12. LA GIRAFFA DI IMOLA
La vicenda realmente accaduta di una giovane giraffa che una volta scappata dal circo non ha più nessun posto possibile.Un’altra corsa simile nell’esito, una corsa che reclama la bellezza, una bellezza impossibile e manifesta in questa creatura fonte di meraviglia, l’apparizione di una giraffa ancora a inizio 800 viene ricordata come l’evento più eclatante del regno di Carlo X. E un’altra volta la violenza del mondo antropizzato e organizzato nelle sue macchine e lamiere, nel suo asfalto e cemento. La corsa di questa giovane giraffa per le strade di Imola, esprime tutta la impossibilità della coesistenza, il patto rotto con la natura, l’infanzia del mondo che urta con gli oggetti del nostro vivere quotidiano associato. Che improvvisamente si mettono a nudo in tutta la loro durezza e esclusione…Sempre questi stranieri senza permesso … e nemmeno la giraffa ce l’ha il permesso di circolar.. Come una grande gabbia da dove non è possibile uscire se non da morti. Una morte da sedativo, non da fucile da caccia. In quella corsa della giraffa, facilmente rintracciabile in rete, tutti i recinti e i fili spinati e il mare-sepolcro che circondano la “fortezza Occidentale”.
13. DI CITTA’ IN CITTA’ ( e porta l’ORSO)
Un viaggio d’inverno. L’occasione non presa. L’amore non colto e l’esilio a vita, nella vita. Se non si ha un posto dove stare si parte, esiliati dagli uomini in una natura il cui re, l’orso, si è fatto buffone. Invece di una pena girare di città in città portando l’Orso ammaestrato dagli orsanti con l’anello al naso e le piastre incandescenti sotto i piedi, che balla con la capra in pizzo e calzette. Un viaggio d’inverno del senza patria, il solitario del winter reise… il viaggio nell’inverno stagione della solitudine e del ricordo.
14. LA LUMACA
Sacralità della lentezza. Bisogna farsi piccoli per accorgersi dell’altro, fare spazio per percepire il mondo. Più il nostro ego ingombra più il mondo rimpicciolisce fino a sparire. La lumaca, che in sé riassume il mistero del minuscolo così come del gigantesco, questa creatura umile che ha posto la materia dura all’esterno, per difendersi, ma anche per alloggiare nel mondo. Materia disposta a spirale. La forma di un guscio di lumaca è la stessa di una galassia… la sua lentezza è cosmica… aderente a terra, in armonia col cielo…Il suo insegnamento è quello del passare, in opposizione al restare. Sul restare si fonda l’accumulo, sul passare l’esistere. Umile, c’è spazio per tutti … la sacralità senza dogma della lumaca, della sua lentezza, del cosmo riprodotto nella sua forma è la sacralità immanente del mondo che queste ballate per uomini e bestie vorrebbero celebrare.

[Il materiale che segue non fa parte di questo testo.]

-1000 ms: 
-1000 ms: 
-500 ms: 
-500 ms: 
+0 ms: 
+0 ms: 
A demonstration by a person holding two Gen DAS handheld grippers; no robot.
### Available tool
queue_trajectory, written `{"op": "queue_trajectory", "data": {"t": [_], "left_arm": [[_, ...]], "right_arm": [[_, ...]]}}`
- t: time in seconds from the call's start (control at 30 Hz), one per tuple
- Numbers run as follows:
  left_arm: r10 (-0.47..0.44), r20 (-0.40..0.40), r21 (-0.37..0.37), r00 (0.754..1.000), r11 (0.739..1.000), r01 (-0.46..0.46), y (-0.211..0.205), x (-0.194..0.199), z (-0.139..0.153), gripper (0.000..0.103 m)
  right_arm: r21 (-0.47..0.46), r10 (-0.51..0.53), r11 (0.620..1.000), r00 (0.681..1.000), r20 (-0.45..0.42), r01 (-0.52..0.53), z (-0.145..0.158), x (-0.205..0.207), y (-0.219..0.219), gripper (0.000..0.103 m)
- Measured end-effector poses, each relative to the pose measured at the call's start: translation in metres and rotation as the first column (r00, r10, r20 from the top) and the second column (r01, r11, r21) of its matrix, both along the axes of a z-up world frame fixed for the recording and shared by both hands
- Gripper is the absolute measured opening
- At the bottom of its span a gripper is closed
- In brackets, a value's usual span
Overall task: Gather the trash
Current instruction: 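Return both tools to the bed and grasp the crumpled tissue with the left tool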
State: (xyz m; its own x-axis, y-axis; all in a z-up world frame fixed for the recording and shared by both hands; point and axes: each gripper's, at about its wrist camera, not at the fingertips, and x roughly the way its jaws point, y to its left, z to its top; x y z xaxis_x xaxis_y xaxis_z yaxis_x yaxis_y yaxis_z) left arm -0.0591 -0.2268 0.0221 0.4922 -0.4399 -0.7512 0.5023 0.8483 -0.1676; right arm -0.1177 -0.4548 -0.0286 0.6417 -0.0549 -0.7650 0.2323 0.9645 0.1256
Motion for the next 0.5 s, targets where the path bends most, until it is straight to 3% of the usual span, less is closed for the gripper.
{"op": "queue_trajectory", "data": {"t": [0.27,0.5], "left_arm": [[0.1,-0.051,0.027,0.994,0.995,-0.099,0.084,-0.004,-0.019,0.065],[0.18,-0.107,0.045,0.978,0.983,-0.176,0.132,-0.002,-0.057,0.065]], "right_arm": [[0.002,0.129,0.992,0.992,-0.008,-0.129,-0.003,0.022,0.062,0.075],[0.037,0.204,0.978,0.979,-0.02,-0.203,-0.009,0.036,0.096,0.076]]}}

Il videoclip che accompagna il singolo, scritto da Vinicio Capossela e Miriam Rizzo per la regia di Daniele Ciprì che firma anche la fotografia. Lo produce Groenlandia con il sostegno della Calabria film Commission. Gli interpreti del video sono Enrique Irazoqui, il celebre Gesù de “Il Vangelo secondo Matteo” di Pier Paolo Pasolini, e Marcello Fonte, palma d’oro a Cannes nel 2018 per Dogman. Il ruolo femminile è affidato a Rossella Brescia.